If you have been waiting for benefits and are behind on your payments, debt collectors may start to pursue aggressive collection activities. When you begin getting SSD benefits, the income may not be enough for you to repay your debt and still live. As a result, you may be concerned about whether your SSD money can be garnished by debt collectors if you do not pay. The answer, in most cases, is that they cannot garnish your disability benefits.
Garnishing Disability Income for Debt Repayment
Benefits from both Social Security Disability Income (SSDI) and Supplemental Security Income (SSI) are protected from garnishment. This means even if creditors pursue legal action against you and go to court, they are not going to be able to take disability benefits that you have coming in when you cannot work.
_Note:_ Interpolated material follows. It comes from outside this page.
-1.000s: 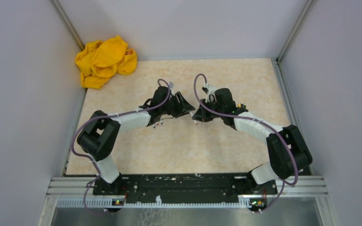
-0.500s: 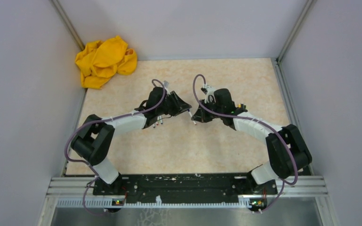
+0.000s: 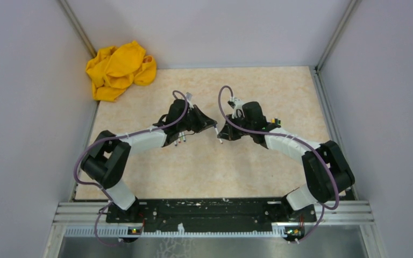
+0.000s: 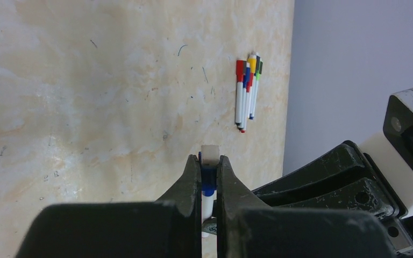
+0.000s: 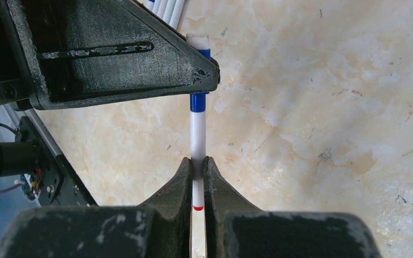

There are, however, some exceptions to this general rule. For example, the federal government is able to garnish Social Security Disability Income in order to recover money that you owe the government. This debt could come from back taxes that you haven’t paid, or if you defaulted on student loans that the federal government had guaranteed.
If you have back child support benefits that you owe, the money may be garnished to pay these debts back as well. However, garnishment of SSD benefits is possible only for people receiving SSDI. When you receive SSI, the money that you get cannot be garnished by anyone, even the federal government and even if you owe child support.
In 2011, the federal government also passed a law that imposed tougher restrictions on creditors to prevent them from taking Social Security funds that had been deposited. Banks, in the past, were permitted to comply with orders for garnishment without checking where the income came from. Now, banks need to review accounts to see if Social Security funds have been deposited. If so, the money from SSD income cannot be taken to satisfy the garnishment order. The new law provides protection so that the sick and injured who need disability benefits do not have the money the need taken from them by creditors.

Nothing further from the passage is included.